Exercise aim:
An exact copy is needed of the lines from the line holding "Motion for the" through the final line of the listing below, both included.

Collected data:
|---|

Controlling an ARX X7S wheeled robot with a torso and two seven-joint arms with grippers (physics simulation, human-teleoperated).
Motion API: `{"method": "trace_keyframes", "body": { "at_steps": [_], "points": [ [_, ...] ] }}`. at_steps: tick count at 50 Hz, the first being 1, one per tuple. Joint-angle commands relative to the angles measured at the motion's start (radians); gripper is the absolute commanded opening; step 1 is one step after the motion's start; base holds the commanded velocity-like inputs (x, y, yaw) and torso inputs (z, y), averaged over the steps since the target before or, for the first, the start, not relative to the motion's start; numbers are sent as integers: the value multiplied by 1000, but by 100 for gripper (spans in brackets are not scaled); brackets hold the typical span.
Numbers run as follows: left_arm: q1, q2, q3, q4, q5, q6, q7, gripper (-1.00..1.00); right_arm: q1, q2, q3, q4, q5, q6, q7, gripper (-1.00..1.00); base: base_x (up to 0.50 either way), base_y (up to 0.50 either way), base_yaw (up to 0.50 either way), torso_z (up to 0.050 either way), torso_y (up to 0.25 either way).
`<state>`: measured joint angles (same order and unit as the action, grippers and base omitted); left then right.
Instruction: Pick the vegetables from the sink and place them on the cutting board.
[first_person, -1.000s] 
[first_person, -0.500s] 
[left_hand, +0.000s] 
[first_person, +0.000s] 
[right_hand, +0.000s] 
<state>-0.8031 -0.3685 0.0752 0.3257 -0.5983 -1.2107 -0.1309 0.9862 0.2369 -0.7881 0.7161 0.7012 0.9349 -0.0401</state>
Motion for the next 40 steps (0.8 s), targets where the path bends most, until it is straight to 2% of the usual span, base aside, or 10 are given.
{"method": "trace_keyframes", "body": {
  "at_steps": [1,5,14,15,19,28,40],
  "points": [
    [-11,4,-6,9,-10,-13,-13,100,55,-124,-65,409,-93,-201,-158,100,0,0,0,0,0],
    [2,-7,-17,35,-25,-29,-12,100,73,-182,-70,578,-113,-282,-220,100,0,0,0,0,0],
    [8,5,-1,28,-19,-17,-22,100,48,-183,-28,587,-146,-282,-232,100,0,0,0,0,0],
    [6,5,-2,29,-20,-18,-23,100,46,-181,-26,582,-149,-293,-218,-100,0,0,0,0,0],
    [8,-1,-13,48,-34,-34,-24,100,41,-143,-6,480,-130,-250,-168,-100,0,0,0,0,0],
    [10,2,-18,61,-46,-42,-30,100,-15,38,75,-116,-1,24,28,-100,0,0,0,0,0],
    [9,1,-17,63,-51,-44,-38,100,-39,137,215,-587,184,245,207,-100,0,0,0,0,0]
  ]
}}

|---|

Solution for this exercise:
Motion for the next 40 steps (0.8 s), targets where the path bends most, until it is straight to 2% of the usual span, base aside, or 10 are given.
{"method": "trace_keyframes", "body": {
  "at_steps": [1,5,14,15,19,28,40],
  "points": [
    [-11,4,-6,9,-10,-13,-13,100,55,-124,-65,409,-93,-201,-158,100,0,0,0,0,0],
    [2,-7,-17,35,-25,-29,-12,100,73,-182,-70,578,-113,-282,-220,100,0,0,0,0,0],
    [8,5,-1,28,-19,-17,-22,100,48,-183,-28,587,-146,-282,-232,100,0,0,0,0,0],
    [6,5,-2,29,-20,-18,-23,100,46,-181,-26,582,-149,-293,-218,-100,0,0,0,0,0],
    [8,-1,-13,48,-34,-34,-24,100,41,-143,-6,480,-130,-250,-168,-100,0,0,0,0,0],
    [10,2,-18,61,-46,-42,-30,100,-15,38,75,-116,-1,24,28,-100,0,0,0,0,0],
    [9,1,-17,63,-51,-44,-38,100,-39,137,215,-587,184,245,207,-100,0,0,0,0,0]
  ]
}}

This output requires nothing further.